“The camera obscura is an optical device that projects an image of its surroundings on a screen.” (via Wikipedia) It is thought that old masters like the Dutch painter Johannes Vermeer used it to create their paintings. British artist and art historian David Hockney did intensive research on the subject and concludes that the great masterpieces were created with the help of optics and lenses. (read the article on PetaPixel)
Knowing this doesn’t make their work less amazing. One can use optics and lenses and still doesn’t know anything about composition and light. One needs to be able to see first and that explains even more why a photographer can learn composition from looking at their masterpieces. They used photography tools the same way photographers are creating their compositions nowadays. So, going to a museum and looking at the old masters is a great photography lesson. Do the Louvre and you have a whole photography course, add a photographic safari and an intensive course in natural light will finish it up. And as a result your photographs are paintings with light, maybe even masterpieces of light and composition. You actually learned from old masters.
Surprising? Check it out. You can also visit the Louvre online. Here the link: Louvre.
Light painting has become a very popular kind of photography nowadays and there might be even photography courses in light painting to learn the technique. Only as a side note, photography itself is painting with light, but we understand as light painting now, that somebody holds a light source and paints with it while a camera captures the process.
It turns out that light painting is not new. Picasso did it already in 1949. The Albanian photographer Gjon Mili introduced him to it and Picasso was thrilled. Read here what Mili and Picasse created for Life magazine:
“So Picasso did his thing, in various darkened rooms of his studio. He drew a centaur, the figure of a woman, an elephant, and various faces using a small pen light. “He was so fascinated by the result that he posed for five sessions,” wrote Life magazine, for whom Mili was freelancing at the time. “Mili took his photographs in a darkened room, using two cameras, one for side view, another for front view. By leaving the shutters open, he caught the light streaks swirling through space.” The resulting images were published in a 1949 issue of Life, recently resurfacing after the magazine published about the archived images.” (read the complete article from Co.Design here)
There are other images showing Picasso creating paintings with one stroke and they are already impressing, but this is just stunning. Be aware he doesn’t see what he is painting, at least not with his eyes. If there is any proof necessary, this shows clearly that painting was in his heart.

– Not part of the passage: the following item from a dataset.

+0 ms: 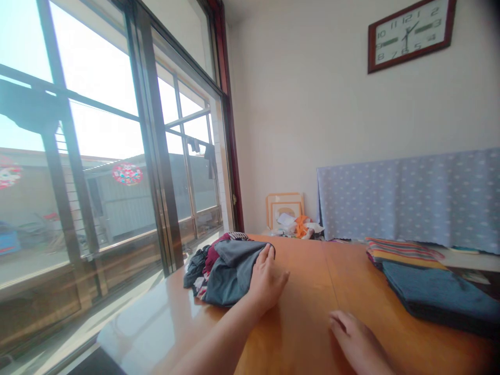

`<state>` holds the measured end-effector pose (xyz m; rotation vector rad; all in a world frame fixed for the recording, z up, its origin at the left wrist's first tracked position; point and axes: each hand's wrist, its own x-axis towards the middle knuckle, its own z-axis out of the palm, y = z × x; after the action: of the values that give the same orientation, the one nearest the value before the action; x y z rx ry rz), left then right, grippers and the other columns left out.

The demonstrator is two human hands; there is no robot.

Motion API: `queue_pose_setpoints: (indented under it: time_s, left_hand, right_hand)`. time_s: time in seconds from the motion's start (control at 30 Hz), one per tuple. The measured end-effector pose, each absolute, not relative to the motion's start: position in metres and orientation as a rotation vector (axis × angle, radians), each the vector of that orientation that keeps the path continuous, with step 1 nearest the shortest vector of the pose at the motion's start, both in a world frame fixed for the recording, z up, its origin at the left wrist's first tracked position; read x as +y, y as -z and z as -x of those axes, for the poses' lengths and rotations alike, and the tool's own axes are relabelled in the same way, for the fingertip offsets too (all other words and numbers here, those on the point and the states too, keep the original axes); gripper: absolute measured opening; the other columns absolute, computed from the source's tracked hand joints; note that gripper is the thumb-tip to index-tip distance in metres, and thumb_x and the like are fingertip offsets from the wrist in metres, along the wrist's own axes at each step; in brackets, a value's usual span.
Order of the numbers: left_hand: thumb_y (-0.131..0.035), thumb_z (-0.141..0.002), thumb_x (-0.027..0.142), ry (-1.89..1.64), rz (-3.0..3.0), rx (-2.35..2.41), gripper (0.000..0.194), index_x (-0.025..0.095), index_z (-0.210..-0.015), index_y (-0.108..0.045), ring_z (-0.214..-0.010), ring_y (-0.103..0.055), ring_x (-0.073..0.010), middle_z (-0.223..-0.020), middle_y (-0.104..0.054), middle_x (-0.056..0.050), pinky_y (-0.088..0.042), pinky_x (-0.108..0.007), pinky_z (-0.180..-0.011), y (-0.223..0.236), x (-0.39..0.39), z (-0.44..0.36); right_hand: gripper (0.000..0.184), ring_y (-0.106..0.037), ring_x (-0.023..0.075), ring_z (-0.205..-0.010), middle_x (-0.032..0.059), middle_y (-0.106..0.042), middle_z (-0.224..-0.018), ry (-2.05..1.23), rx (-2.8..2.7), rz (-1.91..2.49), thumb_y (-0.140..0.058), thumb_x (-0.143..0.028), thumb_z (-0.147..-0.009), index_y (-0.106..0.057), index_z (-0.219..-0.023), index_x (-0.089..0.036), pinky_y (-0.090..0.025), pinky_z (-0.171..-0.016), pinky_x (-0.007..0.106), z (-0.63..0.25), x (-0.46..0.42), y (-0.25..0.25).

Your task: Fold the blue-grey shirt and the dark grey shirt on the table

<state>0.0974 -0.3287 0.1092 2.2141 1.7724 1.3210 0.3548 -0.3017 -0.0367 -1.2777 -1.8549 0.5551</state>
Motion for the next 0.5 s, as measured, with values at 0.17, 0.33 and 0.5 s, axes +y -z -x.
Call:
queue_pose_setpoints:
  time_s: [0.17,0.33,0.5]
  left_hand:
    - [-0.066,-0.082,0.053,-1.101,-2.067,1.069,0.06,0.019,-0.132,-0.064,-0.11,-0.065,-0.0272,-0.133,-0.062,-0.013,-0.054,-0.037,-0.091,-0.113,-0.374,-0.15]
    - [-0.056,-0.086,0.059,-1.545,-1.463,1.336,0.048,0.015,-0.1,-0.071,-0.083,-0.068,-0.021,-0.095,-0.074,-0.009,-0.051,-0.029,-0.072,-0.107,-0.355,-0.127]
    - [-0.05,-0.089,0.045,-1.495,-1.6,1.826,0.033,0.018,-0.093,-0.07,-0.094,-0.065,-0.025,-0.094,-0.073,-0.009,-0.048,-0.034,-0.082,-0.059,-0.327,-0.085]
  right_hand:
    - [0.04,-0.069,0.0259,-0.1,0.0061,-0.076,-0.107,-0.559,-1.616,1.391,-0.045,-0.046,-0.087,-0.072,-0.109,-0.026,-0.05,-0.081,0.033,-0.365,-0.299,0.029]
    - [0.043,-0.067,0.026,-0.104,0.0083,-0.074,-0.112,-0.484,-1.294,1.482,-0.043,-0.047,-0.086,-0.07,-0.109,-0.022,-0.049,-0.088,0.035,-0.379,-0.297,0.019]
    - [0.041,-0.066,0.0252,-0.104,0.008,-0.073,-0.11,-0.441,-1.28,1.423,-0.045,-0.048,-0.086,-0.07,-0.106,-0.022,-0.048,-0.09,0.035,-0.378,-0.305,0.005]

What struck me every time I looked at a David Hockney painting is the depth in them. This great perspective seeing and view line conscious eye of him, only matched by excellent wide-angle lenses we use in photography.
He paints like a wide-angle lens does when we photograph a sky with clouds or a landscape with a road. Well, that also means that we are little Hockneys as well, because one needs to see it first, the lens is only as good as the photographer that wields it. Yet Hockney’s paintings are wonderful to train your eye for perspectives and view lines. Look at them and your eye will learn. That’s enough, just look at them.
What do you see when looking at a Francis Bacon painting? Essence.
Yes, there is still recognizable shape, yet no disturbing details. The subject’s essence is captured in the painting and without seeing the bullfighter’s face we know it’s the bullfighter. The painting is condensed essence and when looking at it we can feel the energy between the man and the animal, the power of the moment the tension, the fear.
How can a photographer paint like Bacon? By daring to shoot away and simply following the energy of the moment.
Imagine a horse race. The horses are coming with such a speed that there is no time to think at all. You got to shoot away, just follow with your camera the energy of the racing horses and you will get the most amazing photographs. You will feel the energy and there is no choice, it lasts only for seconds, so just let go and shoot. The horses are faster than you and the camera, so probably most of the image will be blur, but the essence will be in focus and the blur rest of the image shows the dynamic of the moment. The viewer will feel it, just like in a painting from Bacon.
“Sometimes there is nothing better than a bad exposure.” said Peter Beard about photography during an interview with Steven M.L. Aronson and he meant to explain that lots of his photographs happened just by accident, and he was hoping for really good accidents and it turns out his photography is really great. Beard studied art history at Yale and took color courses with Josef Albers, Neil Williver and Al Katz, but as he says, Richard Lindner and Francis Bacon were his real art teachers later in life. Peter Beard met Francis Bacon at a presentation of his book “The End of the Game” in London. Bacon had just purchased the book and invited Beard immediately into his studio. Beard took polaroid photos of Bacon’s work. The polaroids became a source of inspiration for Bacon regarding colors and shapes in his paintings and in return Beard learned from Bacon essential things like looking at old masters to learn about light and composition. A friendship had developed and Bacon painted Beard several times. I dare to say that Bacon’s way of seeing art, reflects in Beards work and is one of the reasons of the mesmerizing impact Beard’s artwork has.